Collecting numerous testimonies and medical opinions, some statements indicate that the first contractions are like period pains, sometimes they can be intense like a cramp and force you to change position.

Other women describe cramping or a sharp pain in their back, specifically their lower back. There are also women who say they have felt almost nothing even in the last centimeters of dilation .

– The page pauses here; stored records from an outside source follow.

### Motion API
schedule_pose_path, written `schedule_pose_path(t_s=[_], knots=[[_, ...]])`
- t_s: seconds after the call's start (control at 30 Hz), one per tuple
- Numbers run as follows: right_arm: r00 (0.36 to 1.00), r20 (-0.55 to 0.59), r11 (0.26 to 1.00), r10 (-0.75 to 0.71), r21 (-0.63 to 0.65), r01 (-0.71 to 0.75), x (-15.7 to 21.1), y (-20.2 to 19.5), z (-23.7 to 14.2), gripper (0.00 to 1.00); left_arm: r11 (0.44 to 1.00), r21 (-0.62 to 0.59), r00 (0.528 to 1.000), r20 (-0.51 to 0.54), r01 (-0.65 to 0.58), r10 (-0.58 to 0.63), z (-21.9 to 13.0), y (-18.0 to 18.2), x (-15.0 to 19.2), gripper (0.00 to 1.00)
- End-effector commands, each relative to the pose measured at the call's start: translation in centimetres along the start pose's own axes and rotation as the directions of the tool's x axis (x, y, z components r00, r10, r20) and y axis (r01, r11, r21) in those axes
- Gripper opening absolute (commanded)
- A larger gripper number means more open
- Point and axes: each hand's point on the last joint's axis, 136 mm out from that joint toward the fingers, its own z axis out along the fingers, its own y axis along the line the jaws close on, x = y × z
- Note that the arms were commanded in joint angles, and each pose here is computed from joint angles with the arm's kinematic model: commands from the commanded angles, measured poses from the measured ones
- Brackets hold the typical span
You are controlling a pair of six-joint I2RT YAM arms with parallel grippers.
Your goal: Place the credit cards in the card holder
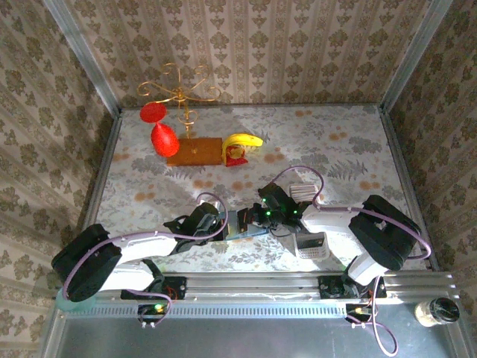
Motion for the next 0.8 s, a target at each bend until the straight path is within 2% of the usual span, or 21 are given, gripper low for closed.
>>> schedule_pose_path(t_s=[0.0,0.17,0.4,0.47,0.63,0.77], knots=[[0.997,-0.074,0.999,0.021,0.052,-0.017,1.8,-1.9,0.4,0.0,0.995,-0.097,0.997,-0.074,0.006,-0.013,-0.1,2.7,2.4,0.13],[0.995,-0.103,0.998,0.013,0.062,-0.007,2.4,-2.5,0.8,0.0,0.996,-0.088,0.998,-0.059,0.006,-0.012,-0.6,2.2,1.9,0.27],[0.99,-0.141,0.997,0.013,0.081,-0.001,3.2,-3.6,1.4,0.0,0.996,-0.089,1.0,-0.031,0.003,-0.006,-1.5,1.8,1.0,0.35],[0.989,-0.149,0.996,0.014,0.086,-0.001,3.4,-3.8,1.6,0.0,0.996,-0.084,1.0,-0.014,0.009,-0.01,-1.9,1.8,0.8,0.41],[0.988,-0.153,0.995,0.02,0.1,-0.004,3.5,-4.3,1.9,0.0,0.995,-0.093,1.0,0.022,0.024,-0.022,-2.7,2.4,0.3,0.44],[0.986,-0.164,0.995,0.022,0.099,-0.006,3.7,-4.5,2.2,0.0,0.993,-0.11,0.999,0.037,0.038,-0.034,-3.2,3.1,0.3,0.41]])
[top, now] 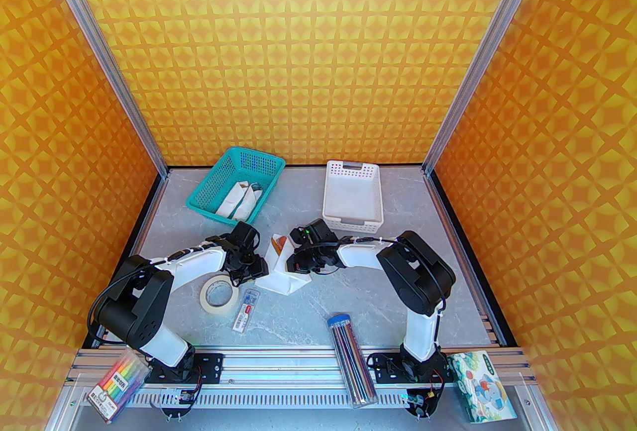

What is totally a myth is the belief that women who suffer from a lot of menstrual cramps will have a more painful delivery. On the contrary, doctors affirm that many of these women have better resistance to pain, because they are somehow used to this type of colic.

However, it should also be noted that when it comes to pain we are talking about a subjective aspect, since the pain threshold varies completely from one person to another .

When to go to the hospital?

Many doctors and midwives recommend that pregnant women wait at home for uterine contractions to progress and keep track of how long a contraction lasts. 

In the case of feeling contractions every 5 minutes, it is necessary to go to the hospital because that means that there is really little time left to give birth. Also, if you feel that you have difficulty breathing, the amniotic sac is ruptured or you cannot tolerate the pain, you should also go to the hospital immediately.

Upon arrival you will receive all the necessary care, as the labor pains will be more intense, the expulsion phase will begin and you will feel the need to push. 

What if I don’t have contractions?

In order for childbirth to occur, dilation of the cervix is ​​necessary, and in turn, for said dilation to exist, there must be contractions.

However, medical protocols indicate that after 41 weeks and 3 days, if no contractions occur, labor should be induced so as not to exceed the end of the gestational period, since the baby could suffer from a lack of oxygenation due to the aging of the placenta past this period. 

In this situation, prostaglandins are used for labor. These are lipid substances that act as hormones to promote uterine contractions and can be applied in the form of gel or medications.

Another way to stimulate the production of prostaglandins is by breaking the bag of waters to accelerate contractions. Clearly, all these procedures must be performed in the hospital by professional doctors, so before that time, focus on learning to recognize all the characteristics of contractions before delivery, so that it is easier for you to identify them when you go through each one of them. those stages.